→ **What is expected**
Copy, word for word, the opening line of the data and each line after it until the line that contains "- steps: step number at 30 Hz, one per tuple", which is included. Leave the pictures out.

→ **Recorded data**
"""
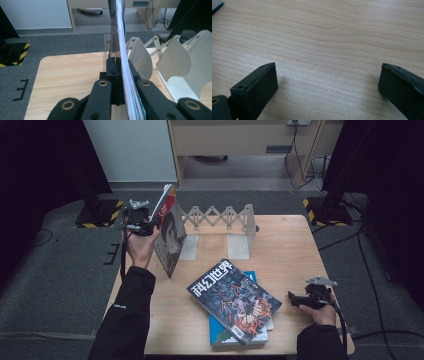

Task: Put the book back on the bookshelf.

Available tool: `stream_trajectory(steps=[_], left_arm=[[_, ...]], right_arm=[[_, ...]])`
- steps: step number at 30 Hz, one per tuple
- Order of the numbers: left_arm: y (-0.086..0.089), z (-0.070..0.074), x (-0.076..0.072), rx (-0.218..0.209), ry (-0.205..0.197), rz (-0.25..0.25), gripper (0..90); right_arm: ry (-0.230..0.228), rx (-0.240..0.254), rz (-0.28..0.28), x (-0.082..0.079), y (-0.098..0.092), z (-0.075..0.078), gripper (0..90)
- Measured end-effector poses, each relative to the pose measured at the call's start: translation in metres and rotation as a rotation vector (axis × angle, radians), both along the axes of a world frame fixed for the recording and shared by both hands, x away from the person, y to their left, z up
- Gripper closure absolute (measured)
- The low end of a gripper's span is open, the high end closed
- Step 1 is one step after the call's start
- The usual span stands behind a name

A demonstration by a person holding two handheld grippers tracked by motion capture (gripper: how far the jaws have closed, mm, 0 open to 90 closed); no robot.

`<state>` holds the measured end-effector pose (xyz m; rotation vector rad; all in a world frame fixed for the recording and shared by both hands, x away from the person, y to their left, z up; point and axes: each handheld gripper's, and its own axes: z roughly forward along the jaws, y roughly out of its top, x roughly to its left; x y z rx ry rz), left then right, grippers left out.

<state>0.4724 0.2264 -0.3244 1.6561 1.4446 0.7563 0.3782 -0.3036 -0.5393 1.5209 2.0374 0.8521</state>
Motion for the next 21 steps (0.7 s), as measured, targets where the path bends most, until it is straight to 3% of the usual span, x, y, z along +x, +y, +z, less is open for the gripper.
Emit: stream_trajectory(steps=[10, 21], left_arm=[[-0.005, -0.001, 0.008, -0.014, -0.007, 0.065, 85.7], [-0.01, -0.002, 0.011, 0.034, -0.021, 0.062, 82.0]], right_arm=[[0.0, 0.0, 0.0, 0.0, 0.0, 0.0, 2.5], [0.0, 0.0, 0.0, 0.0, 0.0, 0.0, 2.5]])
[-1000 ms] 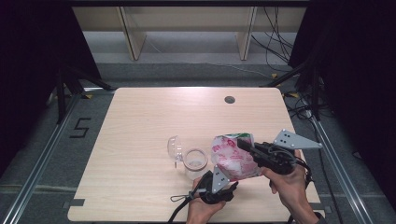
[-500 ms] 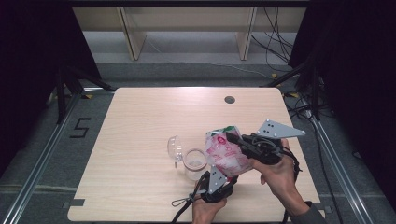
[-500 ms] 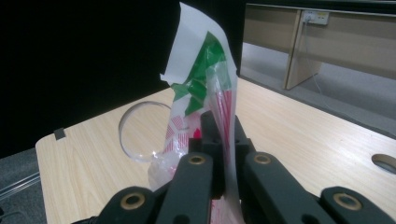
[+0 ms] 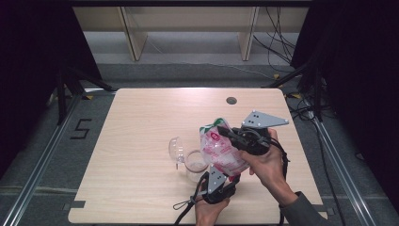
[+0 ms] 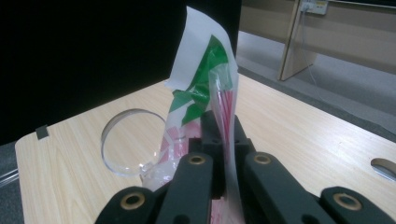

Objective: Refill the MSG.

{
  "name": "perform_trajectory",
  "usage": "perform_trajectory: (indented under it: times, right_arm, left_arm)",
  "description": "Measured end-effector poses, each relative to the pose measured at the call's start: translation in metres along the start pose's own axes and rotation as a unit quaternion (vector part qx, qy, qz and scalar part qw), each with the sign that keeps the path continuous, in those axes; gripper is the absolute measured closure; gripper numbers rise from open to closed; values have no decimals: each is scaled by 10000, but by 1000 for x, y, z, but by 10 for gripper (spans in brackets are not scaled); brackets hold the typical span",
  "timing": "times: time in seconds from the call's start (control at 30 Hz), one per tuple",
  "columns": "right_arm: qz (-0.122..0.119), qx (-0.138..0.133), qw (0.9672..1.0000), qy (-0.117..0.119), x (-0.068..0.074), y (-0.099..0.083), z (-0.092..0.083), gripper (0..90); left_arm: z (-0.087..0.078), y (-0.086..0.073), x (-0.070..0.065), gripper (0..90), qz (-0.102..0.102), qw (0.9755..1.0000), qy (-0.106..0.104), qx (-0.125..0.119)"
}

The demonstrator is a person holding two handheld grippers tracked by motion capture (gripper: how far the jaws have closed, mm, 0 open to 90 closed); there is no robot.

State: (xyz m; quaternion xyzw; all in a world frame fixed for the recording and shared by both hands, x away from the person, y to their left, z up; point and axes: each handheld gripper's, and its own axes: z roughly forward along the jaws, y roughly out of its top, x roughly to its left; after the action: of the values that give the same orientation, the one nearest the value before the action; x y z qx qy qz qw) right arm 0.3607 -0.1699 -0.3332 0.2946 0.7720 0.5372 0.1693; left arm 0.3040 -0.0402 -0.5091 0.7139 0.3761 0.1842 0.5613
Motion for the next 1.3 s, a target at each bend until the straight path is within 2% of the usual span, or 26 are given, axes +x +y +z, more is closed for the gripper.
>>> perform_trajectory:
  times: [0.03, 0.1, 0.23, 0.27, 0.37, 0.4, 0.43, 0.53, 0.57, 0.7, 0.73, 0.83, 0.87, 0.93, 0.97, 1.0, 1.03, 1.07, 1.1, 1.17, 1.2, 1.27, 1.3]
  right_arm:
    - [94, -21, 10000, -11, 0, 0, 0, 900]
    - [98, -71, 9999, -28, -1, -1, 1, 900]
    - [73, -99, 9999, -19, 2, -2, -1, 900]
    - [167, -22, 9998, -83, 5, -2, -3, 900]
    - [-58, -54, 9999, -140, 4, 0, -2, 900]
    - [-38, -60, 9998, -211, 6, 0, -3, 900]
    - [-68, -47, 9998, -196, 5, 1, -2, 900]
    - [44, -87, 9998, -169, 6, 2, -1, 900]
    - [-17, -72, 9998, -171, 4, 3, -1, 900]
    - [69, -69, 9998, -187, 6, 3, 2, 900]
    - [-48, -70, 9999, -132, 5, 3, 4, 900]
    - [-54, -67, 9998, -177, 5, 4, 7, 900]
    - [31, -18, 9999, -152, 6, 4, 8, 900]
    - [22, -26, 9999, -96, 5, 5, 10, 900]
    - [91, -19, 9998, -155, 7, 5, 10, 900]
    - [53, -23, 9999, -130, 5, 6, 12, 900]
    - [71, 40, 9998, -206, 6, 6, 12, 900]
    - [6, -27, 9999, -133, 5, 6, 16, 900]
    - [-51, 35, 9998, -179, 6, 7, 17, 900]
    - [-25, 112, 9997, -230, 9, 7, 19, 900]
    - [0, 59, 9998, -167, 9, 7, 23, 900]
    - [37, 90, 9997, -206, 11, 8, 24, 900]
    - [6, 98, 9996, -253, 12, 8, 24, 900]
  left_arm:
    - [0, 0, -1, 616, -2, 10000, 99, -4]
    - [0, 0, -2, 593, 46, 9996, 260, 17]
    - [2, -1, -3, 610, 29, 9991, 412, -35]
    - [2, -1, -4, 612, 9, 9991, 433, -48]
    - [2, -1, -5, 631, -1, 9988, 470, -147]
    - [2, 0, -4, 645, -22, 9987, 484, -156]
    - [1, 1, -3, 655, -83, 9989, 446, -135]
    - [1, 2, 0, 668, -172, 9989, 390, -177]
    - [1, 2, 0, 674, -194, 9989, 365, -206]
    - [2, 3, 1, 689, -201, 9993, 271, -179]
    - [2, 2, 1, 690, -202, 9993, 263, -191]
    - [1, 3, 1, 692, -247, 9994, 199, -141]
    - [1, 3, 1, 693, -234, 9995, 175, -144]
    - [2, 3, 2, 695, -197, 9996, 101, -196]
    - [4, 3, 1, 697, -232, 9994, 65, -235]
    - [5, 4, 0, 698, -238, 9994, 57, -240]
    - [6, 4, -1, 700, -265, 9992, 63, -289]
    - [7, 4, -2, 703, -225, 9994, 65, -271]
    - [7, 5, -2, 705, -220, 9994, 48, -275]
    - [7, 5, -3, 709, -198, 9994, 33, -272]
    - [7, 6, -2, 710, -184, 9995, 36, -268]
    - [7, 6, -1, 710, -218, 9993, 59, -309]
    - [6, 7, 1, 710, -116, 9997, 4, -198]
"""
→ **Written response**
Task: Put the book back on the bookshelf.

Available tool: `stream_trajectory(steps=[_], left_arm=[[_, ...]], right_arm=[[_, ...]])`
- steps: step number at 30 Hz, one per tuple

No additional output is required.